Reviews

Review: A Doll’s House in Black and White With Jessica Chastain

Jamie Lloyd directs a stripped-down revival of the Ibsen drama.

Zachary Stewart

Zachary Stewart

| Broadway |

March 20, 2023

 

Jessica Chastain revolves around the stage of the Hudson Theatre like a cheesecake at a Greek diner. Here she is, director Jamie Lloyd seems to be saying to the audience, his leading lady’s arms crossed in silent judgment. This is what you paid for.

The idea of women as a commodity is very much at the heart of Henrik Ibsen’s A Doll’s House, a landmark of western drama in which a wife endures all sorts of pet names from her husband like “skylark” and “squirrel” (though never cheesecake) and dares to walk out on him when she realizes that all this cutesy affection is just wallpaper in a coldly transactional household. It scandalized audiences in 1879, but in the 144 years since the “door slam heard round the world,” divorce has been thoroughly destigmatized, washed over by successive waves of feminism. Could anything about this play be truly shocking to a Broadway audience in 2023?

Lloyd and playwright Amy Herzog seem determined to find out, stripping the play back to its essentials in a new adaptation. The story is unchanged: It’s Christmas and Nora (Chastain) is ecstatic. Her husband, Torvald (Arian Moayed), has just been promoted to bank manager, which means she’ll finally have enough money to pay off the massive loan she secretly took out to finance a yearlong vacation in Italy, which restored Torvald’s health when he was at death’s door (he thinks she inherited the money). Her creditor, Nils Krogstad (Okieriete Onaodowan), threatens to expose her unless she can secure his position at the bank. Torvald, who despises Krogstad and would hate to think he had any leverage over him, plans to fire Krogstad and give his job to Nora’s friend, Kristine (Jesmille Darbouze). Nora desperately tries to make everyone happy and save her middle-class life from ruin. But is she happy?

 

A Doll’s House unexpectedly becomes a memory play under Lloyd’s spare, moody direction. Chastain hardly ever leaves her chair downstage center as characters float around her on a turntable, which makes up the most significant part of Soutra Gilmour’s set. It’s as if Nora is replaying events in her mind, torturing herself right up to the moment of fate.

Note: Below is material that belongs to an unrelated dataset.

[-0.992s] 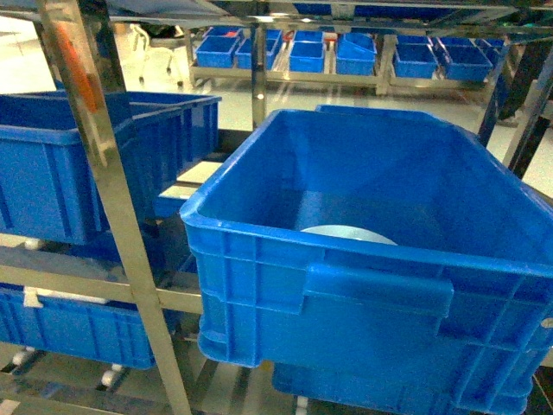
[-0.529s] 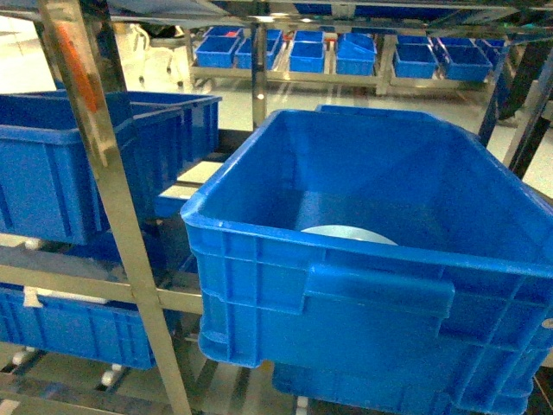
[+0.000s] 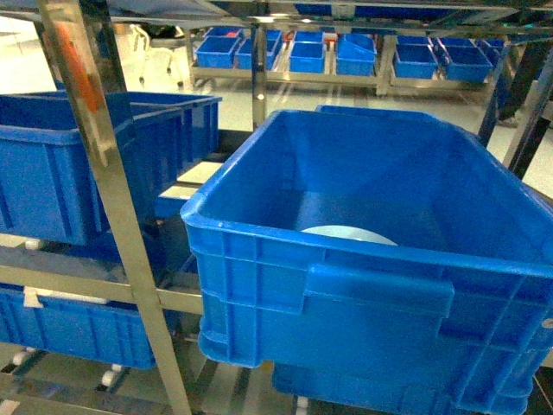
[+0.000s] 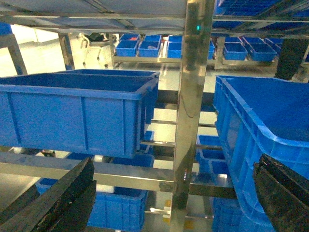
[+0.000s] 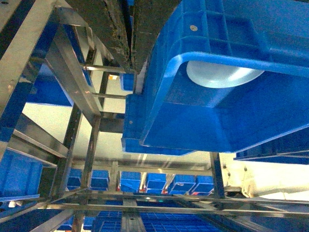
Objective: Place blue tray on left shelf second layer neatly
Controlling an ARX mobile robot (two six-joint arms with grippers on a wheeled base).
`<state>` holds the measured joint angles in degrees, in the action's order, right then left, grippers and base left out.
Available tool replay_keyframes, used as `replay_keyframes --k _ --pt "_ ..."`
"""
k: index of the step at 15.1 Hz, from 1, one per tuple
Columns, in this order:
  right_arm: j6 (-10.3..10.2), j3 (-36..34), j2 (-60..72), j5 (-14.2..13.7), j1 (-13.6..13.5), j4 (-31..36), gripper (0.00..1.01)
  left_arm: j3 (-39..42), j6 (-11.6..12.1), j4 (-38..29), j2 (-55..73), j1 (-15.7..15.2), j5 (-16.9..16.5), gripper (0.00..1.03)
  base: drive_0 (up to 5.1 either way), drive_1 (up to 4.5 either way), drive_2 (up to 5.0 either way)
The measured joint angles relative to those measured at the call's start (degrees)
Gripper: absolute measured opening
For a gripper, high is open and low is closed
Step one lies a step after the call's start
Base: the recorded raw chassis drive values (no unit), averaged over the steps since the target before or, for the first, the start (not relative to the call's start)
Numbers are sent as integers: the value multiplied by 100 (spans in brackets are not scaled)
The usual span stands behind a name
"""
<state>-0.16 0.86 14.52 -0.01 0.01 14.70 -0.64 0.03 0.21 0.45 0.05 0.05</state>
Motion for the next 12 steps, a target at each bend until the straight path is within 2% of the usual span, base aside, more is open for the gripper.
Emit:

Chastain, an Oscar winner for The Eyes of Tammy Faye, thrives under this restraint, communicating thousands of unspoken words with a single glance. Her extraordinarily naturalistic performance only veers into camp once, when she is made to dance the tarantella (flailing choreography by Jennifer Rias) and ends up convulsing on the floor. Beyond that misstep, Chastain takes us along for the ride, making us feel Nora’s anxiety as the walls close in on her.

The supporting performers also tell that story: Simmering with resentment, Darbouze’s shifty Kristine made me wonder about the next move of a character in a play I’ve seen a dozen times. Michael Patrick Thornton is beguiling as Dr. Rank, bringing a gallows humor to the role of the doomed physician. And Onaodowan manages to humanize Krogstad while maintaining an air of menace, impressively holding his own even though he has been directed to play his first big scene facing the upstage wall, seated back-to-back with Chastain.

 

Moayed delivers the most exquisitely maddening portrayal of Torvald I have yet witnessed, concealing adolescent rage behind a goofy grin. We understand what Nora sees in this boyish patriarch, yet we suspect she has been conveniently ignoring his sharper edges for years. He’s just so convinced that he’s the good guy in this story, and we silently hope that someone will slap him out of his delusion.

Talented voice actors all, the cast deftly navigates Jamie Lloyd’s world of shadows and whispers. Actors linger off-sides, emerging from the shadows for their scenes (focused lighting by Jon Clark). As in Cyrano de Bergerac, which was also sound designed by Ben and Max Ringham, the performers are mic’d, speaking their lines in a strangely erotic ASMR (I am convinced that Lloyd’s fortune is to be made directing specialty videos for the tops stars on OnlyFans). One of the great contradictions of this production is that this titillating design choice, when employed as excessively as it is here, results in pretty sleepy theater. Not everything can be a very special secret.

It is a testament to the oppressive grimness of Gilmour’s barren set and the all-black costumes (co-designed by Gilmour and Enver Chakartash) that the reveal of West 45th Street through a loading dock door arrives like a burst of color, with Nora transformed into Dorothy over the rainbow. She instantly sold me on the wisdom of her exit, and I longed to follow her out before I lost any more of my day.

When acted as well as it is here, A Doll’s House remains indestructible, resilient in the face of directorial gimmicks. You absolutely shouldn’t feel any guilt about buying a ticket just to see the celebrity above the title, who is a marvelous actor and worth every penny — and who can also be spotted for free wandering 45th Street in the seconds before the curtain call.